Thank you to … my ex-boyfriend, who is kind to his very core


Dear Nick,

People teach us all the time, if we’re willing to listen. Someone once taught me that Debbie Harry and Blondie were the same person – what a day! A man called Sven taught me I wasn’t as cute as I thought I was – well, he was Scandinavian, so the man’s been spoilt. And science taught me that if you pour boiling water on your arm, it really hurts.

And you taught me even more than the above (if you can get your head around that). When we were in a relationship together, you were endlessly compassionate and made me an infinitely better person; it just took a long time to transform. Sometimes I feel bad that you didn’t get to fully experience the changes. I guess we wanted different things: me to focus on my career and you, a nicer girlfriend. But a romantic relationship isn’t a failure if it ends. Nothing stays the same. That’s the beauty of life.
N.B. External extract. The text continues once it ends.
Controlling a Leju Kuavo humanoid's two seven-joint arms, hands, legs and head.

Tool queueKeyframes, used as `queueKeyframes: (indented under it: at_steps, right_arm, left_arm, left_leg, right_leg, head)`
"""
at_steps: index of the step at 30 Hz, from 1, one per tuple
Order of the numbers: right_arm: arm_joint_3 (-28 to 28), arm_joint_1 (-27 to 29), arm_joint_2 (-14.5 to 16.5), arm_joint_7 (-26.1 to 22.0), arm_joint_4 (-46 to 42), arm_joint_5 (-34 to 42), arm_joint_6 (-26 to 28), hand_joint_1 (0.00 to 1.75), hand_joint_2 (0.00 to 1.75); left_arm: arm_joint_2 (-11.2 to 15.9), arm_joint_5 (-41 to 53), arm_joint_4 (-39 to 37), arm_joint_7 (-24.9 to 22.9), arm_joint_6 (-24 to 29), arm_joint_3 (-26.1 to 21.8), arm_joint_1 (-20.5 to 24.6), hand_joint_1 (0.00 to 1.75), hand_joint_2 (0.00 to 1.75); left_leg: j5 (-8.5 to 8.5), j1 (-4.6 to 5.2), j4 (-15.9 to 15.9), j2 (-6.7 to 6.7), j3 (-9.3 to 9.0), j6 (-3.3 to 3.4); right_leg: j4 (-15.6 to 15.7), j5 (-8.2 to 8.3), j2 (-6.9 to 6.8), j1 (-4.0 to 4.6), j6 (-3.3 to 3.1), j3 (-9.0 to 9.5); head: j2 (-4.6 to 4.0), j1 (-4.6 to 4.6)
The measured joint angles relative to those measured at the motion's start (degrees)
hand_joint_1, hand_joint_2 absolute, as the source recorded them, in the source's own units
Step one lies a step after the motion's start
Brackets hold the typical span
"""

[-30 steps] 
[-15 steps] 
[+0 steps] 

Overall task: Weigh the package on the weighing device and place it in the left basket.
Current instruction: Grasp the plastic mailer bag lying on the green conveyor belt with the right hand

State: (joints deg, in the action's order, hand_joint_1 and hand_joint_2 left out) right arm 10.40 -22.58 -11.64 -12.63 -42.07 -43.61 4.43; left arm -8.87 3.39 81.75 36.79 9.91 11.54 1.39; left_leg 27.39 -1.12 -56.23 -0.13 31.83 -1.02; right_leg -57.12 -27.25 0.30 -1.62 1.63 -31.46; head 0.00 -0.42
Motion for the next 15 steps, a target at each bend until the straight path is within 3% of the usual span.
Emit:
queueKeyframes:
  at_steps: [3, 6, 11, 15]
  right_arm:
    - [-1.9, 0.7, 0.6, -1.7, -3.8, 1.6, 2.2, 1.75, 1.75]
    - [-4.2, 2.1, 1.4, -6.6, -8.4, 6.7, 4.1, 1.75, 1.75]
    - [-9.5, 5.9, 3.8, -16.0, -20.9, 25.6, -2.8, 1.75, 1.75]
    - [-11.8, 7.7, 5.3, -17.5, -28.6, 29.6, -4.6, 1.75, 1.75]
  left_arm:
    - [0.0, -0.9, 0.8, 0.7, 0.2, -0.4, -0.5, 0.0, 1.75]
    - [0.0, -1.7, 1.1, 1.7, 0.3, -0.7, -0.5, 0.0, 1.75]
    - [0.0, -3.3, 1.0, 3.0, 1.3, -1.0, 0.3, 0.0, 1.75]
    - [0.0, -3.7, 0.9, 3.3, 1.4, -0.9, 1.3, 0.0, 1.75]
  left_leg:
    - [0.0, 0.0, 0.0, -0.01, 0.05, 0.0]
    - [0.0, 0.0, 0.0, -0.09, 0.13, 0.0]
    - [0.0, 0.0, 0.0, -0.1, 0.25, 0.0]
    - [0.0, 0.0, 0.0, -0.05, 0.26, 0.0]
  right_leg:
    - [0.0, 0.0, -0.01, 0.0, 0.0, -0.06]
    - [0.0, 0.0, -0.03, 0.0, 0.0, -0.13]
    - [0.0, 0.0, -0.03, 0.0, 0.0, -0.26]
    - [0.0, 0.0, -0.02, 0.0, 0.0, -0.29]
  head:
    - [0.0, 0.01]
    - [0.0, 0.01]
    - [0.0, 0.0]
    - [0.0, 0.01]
When I met you I wasn’t fulfilled or happy and I could be selfish and bratty. You were more Buddhist in nature. Actually you were a Buddhist, come to think of it. Which was brave, because no one really suits orange.

You made me realise that you have to switch off from work, make an effort with the shy ones and that sometimes making sacrifices is the right thing to do. You oozed patience, fun and love, and didn’t even have to try – it was second nature to you. My nephews preferred you to me. Of course they did – I preferred you to me.

When you’re a kind person at your core it comes out in the little ways. If you bought the best cake you had ever tasted, you would save half, so I could have some too. But that was just the tip of the iced bun. You taught me to put family first, read better books, and about the importance of forgiveness. These are the things that can change and enrich not just other people’s lives, but one’s own (and as a selfish brute, that really appealed).

As we grow older, our priorities change and people can be catalysts for that. I now value kindness over status, I value fun over intelligence, and I value connection over money, though I will also take the money, thank you. Now I realise that you actually feel better when you act with integrity, you become happier when you make time for others, and you are actually better off sharing the cake – or at least buying two cakes.

Thank you for making not just my world, but the world better.